Miguel quedó un instante suspenso, y al cabo dijo:

—Hombre, bien comprenderá usted que tratándose de un primo de mi hermana, y siendo por ella el motivo del enojo, yo no debo mezclarme en tal asunto... Pero por ser usted amigo mío muy querido, y porque deseo evitar disgustos, haré por usted cuanto me sea posible. Es necesario, sin embargo, que usted me prometa no dar un paso en este negocio y dejarme la entera resolución de él.

—Lo prometo.

Miguel quería ganar tiempo y evitar al pobre muchacho un grave disgusto, y también á su familia.

—Debo prevenirle—dijo después sonriendo—que Saavedra es uno de los famosos tiradores de armas.

—No me importa—contestó Utrilla, haciendo un gesto digno de Roldán ó de D. Quijote.

El hijo del brigadier le miró, asombrado de aquel valor ridículo y heroico á la vez.

Al volver al salón, después de haber dado algunas órdenes á los criados, topó casualmente con Filomena, que salía del tocador con una cajita de polvos de arroz en la mano.
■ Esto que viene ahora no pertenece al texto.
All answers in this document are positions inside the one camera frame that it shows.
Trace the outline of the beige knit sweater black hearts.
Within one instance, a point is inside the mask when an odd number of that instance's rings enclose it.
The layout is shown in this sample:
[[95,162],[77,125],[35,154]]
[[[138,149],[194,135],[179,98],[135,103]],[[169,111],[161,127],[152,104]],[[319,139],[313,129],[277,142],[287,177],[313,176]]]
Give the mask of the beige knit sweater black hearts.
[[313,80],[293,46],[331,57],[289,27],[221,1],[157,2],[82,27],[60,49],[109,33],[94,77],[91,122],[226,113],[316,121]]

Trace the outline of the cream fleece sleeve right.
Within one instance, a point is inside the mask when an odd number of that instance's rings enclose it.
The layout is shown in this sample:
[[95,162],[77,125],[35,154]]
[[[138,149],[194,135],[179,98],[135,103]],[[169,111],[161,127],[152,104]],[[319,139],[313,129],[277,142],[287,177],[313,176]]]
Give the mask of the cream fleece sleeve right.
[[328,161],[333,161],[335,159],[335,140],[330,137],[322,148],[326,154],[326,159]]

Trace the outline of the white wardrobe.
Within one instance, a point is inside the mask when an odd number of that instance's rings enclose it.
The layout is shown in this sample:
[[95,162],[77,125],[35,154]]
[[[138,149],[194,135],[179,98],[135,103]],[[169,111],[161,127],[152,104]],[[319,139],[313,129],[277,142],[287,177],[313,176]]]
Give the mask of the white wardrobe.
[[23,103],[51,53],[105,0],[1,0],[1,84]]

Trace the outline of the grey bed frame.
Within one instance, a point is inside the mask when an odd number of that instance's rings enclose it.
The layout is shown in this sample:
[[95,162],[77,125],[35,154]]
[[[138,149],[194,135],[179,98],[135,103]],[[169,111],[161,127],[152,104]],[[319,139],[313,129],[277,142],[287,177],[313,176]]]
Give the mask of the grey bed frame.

—Tenía deseos de encontrarla á usted para decirle así bajito, bajito, que está usted preciosa, enloquecedora—dijo el infiel acercándose á ella con sonrisa insinuante y metiéndole la boca por el oído.

—¡Vamos, cállese usted, mala persona! Teniendo una mujer tan joven y tan graciosa, ¿se atreve usted á requebrar á las muchachas?